EXERCISE DETAILS:
Set down each line of the data below exactly as it stands, dropping the pictures.

DATASET EXCERPT:
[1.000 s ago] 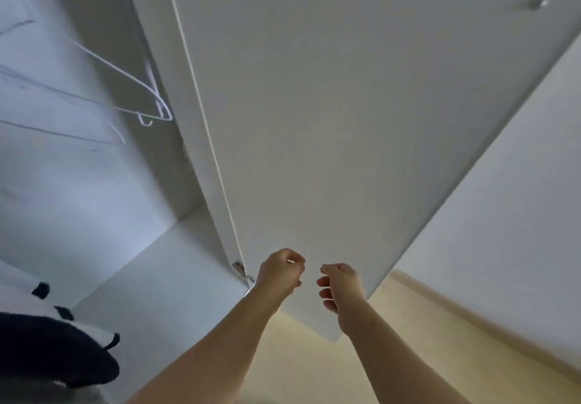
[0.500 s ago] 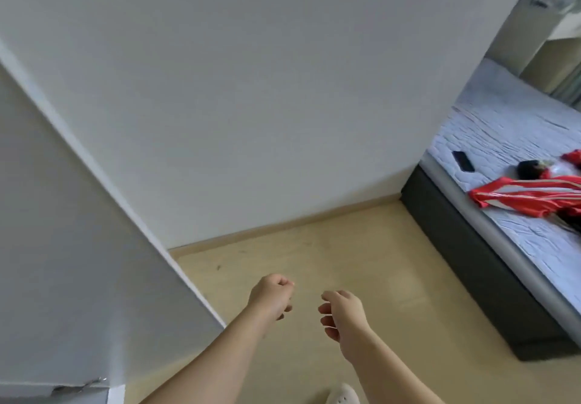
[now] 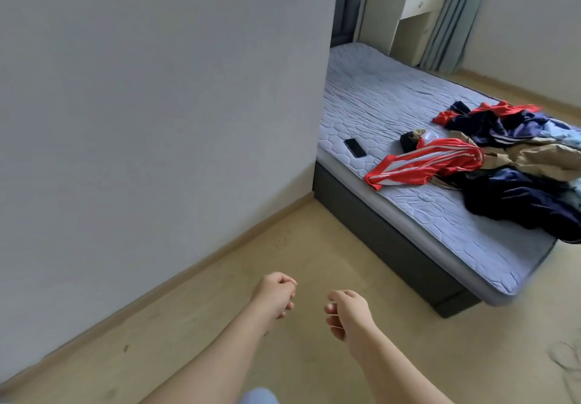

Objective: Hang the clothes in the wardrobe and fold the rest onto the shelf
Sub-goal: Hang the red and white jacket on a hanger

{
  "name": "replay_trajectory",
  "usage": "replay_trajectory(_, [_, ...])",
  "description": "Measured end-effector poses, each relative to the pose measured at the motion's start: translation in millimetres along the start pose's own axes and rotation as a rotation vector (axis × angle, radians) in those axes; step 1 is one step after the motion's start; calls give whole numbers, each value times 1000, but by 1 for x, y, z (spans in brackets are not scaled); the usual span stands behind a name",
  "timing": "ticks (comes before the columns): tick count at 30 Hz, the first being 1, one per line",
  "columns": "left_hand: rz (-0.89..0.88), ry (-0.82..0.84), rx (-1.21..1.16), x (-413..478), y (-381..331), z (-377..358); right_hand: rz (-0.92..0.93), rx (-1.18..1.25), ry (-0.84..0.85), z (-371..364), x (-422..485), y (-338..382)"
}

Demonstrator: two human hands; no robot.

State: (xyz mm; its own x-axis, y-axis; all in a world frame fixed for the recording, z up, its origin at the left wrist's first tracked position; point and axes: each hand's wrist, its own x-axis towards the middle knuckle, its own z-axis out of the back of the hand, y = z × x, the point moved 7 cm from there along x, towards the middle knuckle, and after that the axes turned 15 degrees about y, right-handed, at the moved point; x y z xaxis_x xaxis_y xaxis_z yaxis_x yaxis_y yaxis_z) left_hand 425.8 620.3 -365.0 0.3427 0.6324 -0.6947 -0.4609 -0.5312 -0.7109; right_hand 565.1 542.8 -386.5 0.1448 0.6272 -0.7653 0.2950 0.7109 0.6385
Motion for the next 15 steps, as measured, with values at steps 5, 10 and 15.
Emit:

TASK SOLUTION:
[1.000 s ago] 
[0.500 s ago] 
[now] 

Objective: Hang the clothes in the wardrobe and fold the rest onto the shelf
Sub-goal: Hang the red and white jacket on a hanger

{
  "name": "replay_trajectory",
  "usage": "replay_trajectory(_, [_, ...])",
  "description": "Measured end-effector poses, each relative to the pose measured at the motion's start: translation in millimetres along the start pose's own axes and rotation as a rotation vector (axis × angle, radians) in those axes; step 1 is one step after the motion's start; calls give whole numbers, each value times 1000, but by 1 for x, y, z (spans in brackets are not scaled); the usual span stands behind a name",
  "timing": "ticks (comes before the columns): tick count at 30 Hz, the first being 1, one per line",
  "columns": "left_hand: rz (-0.89..0.88), ry (-0.82..0.84), rx (-1.21..1.16), x (-413..478), y (-381..331), z (-377..358); right_hand: rz (-0.92..0.93), rx (-1.18..1.25), ry (-0.84..0.85), z (-371..364), x (-422..485), y (-338..382)"
}

Demonstrator: two human hands; no robot.

State: (xyz mm; its own x-axis, y-axis; all in a world frame fixed for the recording, z up, its origin at the left wrist's first tracked position; point and axes: each hand's wrist, its own x-axis towards the middle knuckle, its own z-axis out of the back of the hand, y = z × x, the point moved 7 cm from there along x, towards the middle knuckle, and after that the axes turned 15 degrees about y, right-handed, at the moved point; x y z xaxis_x xaxis_y xaxis_z yaxis_x yaxis_y yaxis_z) left_hand 425.8 620.3 -365.0 0.3427 0.6324 -0.6947 -0.4609 -0.5312 -0.7109; right_hand 565.1 542.8 -386.5 0.1448 0.6272 -0.7653 0.2950 0.7109 0.6385
Motion for the next 15 steps, as measured, with values at steps 5, 10 and 15.
Emit:

The exercise requires nothing more.